Loathsome as Robertson’s views undoubtedly are, he is the Christian who stands squarely in the Christian tradition. The agonized theodiceans who see suffering as an intractable ‘mystery’, or who ’see God’ in the help, money and goodwill that is now flooding into Haiti , or (most nauseating of all) who claim to see God ’suffering on the cross’ in the ruins of Port-au-Prince, those faux-anguished hypocrites are denying the centrepiece of their own theology. It is the obnoxious Pat Robertson who is the true Christian here.

He uses Christian myths to back his point:

Where was God in Noah’s flood? He was systematically drowning the entire world, animal as well as human, as punishment for ’sin’. Where was God when Sodom and Gomorrah were consumed with fire and brimstone? He was deliberately barbecuing the citizenry, lock stock and barrel, as punishment for ’sin’. Dear modern, enlightened, theologically sophisticated Christian, your entire religion is founded on an obsession with ’sin’, with punishment and with atonement. Where do you find the effrontery to condemn Pat Robertson, you who have signed up to the obnoxious doctrine that the central purpose of Jesus’ incarnation was to have himself tortured as a scapegoat for the ’sins’ of all mankind, past, present and future, beginning with the ’sin’ of Adam, who (as any modern theologian well knows) never even existed? To quote the President of one theological seminary, writing in these very pages:

“The earthquake in Haiti, like every other earthly disaster, reminds us that creation groans under the weight of sin and the judgment of God. This is true for every cell in our bodies, even as it is for the crust of the earth at every point on the globe.”

Dawkins hit a home run there. Read the whole thing.

Sure, Dawkins hit a homerun. But he was playing tee-ball.

It’s sly of Dawkins to use one story from the Hebraic creation narrative in Genesis and another from the formative moments of the Jewish story to paint someone “squarely in the Christian tradition,” if not greedy and lazy. Though I believe in the deeply rooted relationship between the Christian tradition and it’s Jewish origins, I don’t know that I can agree that a religion which technically began in the years A.D. can be framed primarily through two specks on the narrative landscape of the Torah.

And the karmic belief in God’s retaliation for sin (you sin so I smite you!) is certainly not “the centrepiece” of Christian theology.
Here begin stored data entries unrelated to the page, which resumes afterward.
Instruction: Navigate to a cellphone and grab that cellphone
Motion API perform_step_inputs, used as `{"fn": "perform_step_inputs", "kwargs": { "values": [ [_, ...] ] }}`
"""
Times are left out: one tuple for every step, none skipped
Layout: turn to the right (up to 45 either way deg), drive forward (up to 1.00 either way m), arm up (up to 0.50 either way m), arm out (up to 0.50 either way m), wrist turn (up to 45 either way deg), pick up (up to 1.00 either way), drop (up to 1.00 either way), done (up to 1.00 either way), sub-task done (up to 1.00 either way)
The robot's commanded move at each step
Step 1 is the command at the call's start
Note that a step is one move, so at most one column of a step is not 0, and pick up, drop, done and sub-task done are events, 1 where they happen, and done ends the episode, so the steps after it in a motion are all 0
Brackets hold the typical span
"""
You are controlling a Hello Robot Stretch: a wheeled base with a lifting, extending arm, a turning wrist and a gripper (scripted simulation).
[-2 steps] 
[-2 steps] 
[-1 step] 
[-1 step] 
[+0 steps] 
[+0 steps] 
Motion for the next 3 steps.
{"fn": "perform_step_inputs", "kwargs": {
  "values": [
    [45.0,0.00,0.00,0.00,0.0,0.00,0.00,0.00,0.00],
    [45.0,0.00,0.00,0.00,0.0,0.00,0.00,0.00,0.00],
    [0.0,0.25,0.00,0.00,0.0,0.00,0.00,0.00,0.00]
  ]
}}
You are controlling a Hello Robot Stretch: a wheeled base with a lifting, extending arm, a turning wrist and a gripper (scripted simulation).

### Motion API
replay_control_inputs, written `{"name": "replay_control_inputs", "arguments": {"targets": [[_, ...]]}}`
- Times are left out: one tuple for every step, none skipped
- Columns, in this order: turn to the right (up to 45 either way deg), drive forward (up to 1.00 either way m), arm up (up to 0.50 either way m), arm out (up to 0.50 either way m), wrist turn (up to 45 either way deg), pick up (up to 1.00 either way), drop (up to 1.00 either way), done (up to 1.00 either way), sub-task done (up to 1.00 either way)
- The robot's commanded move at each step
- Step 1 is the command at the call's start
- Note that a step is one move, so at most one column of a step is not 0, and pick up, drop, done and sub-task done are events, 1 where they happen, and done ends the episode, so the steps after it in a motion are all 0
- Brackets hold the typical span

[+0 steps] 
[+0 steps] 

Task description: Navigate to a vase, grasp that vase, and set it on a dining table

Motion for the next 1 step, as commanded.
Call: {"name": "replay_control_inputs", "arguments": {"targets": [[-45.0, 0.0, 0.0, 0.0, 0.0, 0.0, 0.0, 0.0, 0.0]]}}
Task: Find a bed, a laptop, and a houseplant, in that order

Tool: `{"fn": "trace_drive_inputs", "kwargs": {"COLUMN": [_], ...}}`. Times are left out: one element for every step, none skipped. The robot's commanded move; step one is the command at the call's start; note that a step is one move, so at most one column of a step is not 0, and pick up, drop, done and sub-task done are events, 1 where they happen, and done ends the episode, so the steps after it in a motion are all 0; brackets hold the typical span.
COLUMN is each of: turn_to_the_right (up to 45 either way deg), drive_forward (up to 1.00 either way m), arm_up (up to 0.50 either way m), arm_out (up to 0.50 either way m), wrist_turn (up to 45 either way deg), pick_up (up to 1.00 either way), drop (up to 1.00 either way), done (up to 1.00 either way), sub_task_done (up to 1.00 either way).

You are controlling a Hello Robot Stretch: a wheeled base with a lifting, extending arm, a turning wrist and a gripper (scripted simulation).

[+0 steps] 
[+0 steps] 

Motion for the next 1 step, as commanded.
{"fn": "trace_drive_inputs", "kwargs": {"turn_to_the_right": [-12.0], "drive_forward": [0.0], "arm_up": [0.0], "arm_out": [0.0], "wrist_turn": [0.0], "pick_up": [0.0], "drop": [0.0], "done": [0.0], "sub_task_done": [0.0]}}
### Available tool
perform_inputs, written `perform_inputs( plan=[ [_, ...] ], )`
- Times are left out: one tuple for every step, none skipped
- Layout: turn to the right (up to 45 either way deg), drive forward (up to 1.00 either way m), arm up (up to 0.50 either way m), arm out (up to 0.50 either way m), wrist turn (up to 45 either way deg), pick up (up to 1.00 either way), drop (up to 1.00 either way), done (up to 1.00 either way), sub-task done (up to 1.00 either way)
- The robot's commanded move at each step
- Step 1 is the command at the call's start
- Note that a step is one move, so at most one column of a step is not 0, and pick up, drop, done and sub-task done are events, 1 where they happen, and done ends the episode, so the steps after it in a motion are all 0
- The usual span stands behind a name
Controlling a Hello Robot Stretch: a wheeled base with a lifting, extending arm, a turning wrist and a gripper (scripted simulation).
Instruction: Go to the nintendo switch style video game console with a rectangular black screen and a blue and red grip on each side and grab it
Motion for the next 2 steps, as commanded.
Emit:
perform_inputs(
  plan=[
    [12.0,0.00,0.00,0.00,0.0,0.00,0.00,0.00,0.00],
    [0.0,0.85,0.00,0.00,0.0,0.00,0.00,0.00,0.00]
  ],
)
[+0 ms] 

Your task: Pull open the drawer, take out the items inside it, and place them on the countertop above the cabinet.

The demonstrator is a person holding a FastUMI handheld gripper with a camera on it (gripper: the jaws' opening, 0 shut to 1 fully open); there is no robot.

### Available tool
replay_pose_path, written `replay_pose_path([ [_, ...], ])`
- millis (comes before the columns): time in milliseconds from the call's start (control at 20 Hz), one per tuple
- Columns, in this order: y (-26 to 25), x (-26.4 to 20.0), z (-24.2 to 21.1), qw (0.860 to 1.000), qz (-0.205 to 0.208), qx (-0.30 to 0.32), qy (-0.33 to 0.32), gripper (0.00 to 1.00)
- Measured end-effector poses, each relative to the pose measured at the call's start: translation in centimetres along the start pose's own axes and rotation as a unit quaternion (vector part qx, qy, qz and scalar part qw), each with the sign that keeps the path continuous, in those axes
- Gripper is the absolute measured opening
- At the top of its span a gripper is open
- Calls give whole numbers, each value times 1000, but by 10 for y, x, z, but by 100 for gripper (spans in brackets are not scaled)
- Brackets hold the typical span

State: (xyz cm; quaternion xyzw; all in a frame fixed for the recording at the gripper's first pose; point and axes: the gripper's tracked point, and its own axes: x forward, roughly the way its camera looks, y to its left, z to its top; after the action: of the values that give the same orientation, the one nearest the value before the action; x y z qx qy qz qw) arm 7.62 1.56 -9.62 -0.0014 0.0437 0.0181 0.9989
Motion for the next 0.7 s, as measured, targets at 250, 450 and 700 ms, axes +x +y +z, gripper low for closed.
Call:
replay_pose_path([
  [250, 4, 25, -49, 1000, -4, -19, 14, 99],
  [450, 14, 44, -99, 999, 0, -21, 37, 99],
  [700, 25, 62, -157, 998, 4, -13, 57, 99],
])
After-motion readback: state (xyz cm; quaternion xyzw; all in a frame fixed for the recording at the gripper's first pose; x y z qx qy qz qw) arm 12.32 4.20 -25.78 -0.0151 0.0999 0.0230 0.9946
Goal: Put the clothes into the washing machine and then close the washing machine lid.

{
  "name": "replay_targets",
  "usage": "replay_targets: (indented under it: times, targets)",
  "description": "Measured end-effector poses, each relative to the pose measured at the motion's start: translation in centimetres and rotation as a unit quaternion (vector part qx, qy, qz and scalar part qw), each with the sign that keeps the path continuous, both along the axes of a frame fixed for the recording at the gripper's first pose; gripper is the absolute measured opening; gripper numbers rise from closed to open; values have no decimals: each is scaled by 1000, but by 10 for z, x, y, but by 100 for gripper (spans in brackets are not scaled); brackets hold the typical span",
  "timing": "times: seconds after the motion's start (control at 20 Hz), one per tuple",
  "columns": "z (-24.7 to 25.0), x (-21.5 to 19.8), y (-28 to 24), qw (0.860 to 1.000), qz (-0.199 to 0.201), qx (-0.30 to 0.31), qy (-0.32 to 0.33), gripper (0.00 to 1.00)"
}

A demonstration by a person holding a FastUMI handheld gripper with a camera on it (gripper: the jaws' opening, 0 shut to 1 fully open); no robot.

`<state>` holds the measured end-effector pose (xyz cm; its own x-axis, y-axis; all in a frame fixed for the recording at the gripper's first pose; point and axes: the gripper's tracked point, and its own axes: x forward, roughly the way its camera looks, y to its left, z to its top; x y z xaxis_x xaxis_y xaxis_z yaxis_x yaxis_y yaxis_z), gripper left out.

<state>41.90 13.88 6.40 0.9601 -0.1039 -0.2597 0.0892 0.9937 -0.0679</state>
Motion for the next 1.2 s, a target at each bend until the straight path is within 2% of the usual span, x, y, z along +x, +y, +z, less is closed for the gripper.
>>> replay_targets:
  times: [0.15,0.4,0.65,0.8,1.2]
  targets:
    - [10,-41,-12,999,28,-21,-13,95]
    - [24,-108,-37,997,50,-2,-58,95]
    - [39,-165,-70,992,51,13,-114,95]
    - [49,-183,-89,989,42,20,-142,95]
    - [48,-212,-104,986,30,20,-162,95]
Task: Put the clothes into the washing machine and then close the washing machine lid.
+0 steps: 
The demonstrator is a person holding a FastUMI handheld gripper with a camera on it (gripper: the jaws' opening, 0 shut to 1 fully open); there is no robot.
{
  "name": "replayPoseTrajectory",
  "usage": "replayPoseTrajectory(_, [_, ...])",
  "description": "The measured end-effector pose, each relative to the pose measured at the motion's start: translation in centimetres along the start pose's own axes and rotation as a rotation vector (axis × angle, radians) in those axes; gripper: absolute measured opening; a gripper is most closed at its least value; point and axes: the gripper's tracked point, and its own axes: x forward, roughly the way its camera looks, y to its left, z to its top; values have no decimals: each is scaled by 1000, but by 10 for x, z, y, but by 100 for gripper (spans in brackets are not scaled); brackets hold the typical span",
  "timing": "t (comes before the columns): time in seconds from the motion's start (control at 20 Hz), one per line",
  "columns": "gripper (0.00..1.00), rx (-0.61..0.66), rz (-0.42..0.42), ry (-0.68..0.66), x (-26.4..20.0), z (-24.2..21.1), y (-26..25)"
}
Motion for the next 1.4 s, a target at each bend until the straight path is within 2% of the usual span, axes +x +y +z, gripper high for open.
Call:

Dawkins also uses a quick allusion to a specific Jewish view of atonement, the idea of a scapegoat, which again is only a portion of a multifaceted historical Christian view of the necessity of the cross of Christ.The Jewish use for a scapegoat was primarily a way to symbolize their reconciliation, as a entire people, back to the Abrahamic promise through which their nation was founded and propelled. It’s unfortunate that many portray anything to do with atonement as escapism, appeasement for near-disaster (remember people, this isn’t Zeus) and a special prize for the privileged  after death. The cross is about grace and reconciliation, and the propitiation for sins (the sacrifice) is about pulling people back into their created purpose.

I’m not saying that everything Dawkins says about Robertson, Haiti, and Christians is the most unfounded representation of Christian thought ever made, but I am saying that he could work a little harder and make his point by referencing something or someone that actually falls in the Christian theological tradition to say someone is “squarely” in the Christian tradition. If you read the entire post, he quickly references a few of Jesus’ interactions with “demons” as a way to cover his bases, but it doesn’t bolster his argument. The interactions Jesus had with casting out demons were about healing people…so Dawkins has a problem with possessed people being free, dying people living, and hurt people healed? How nice.

Come on Dawkins, at least step up and play Dad-pitch baseball.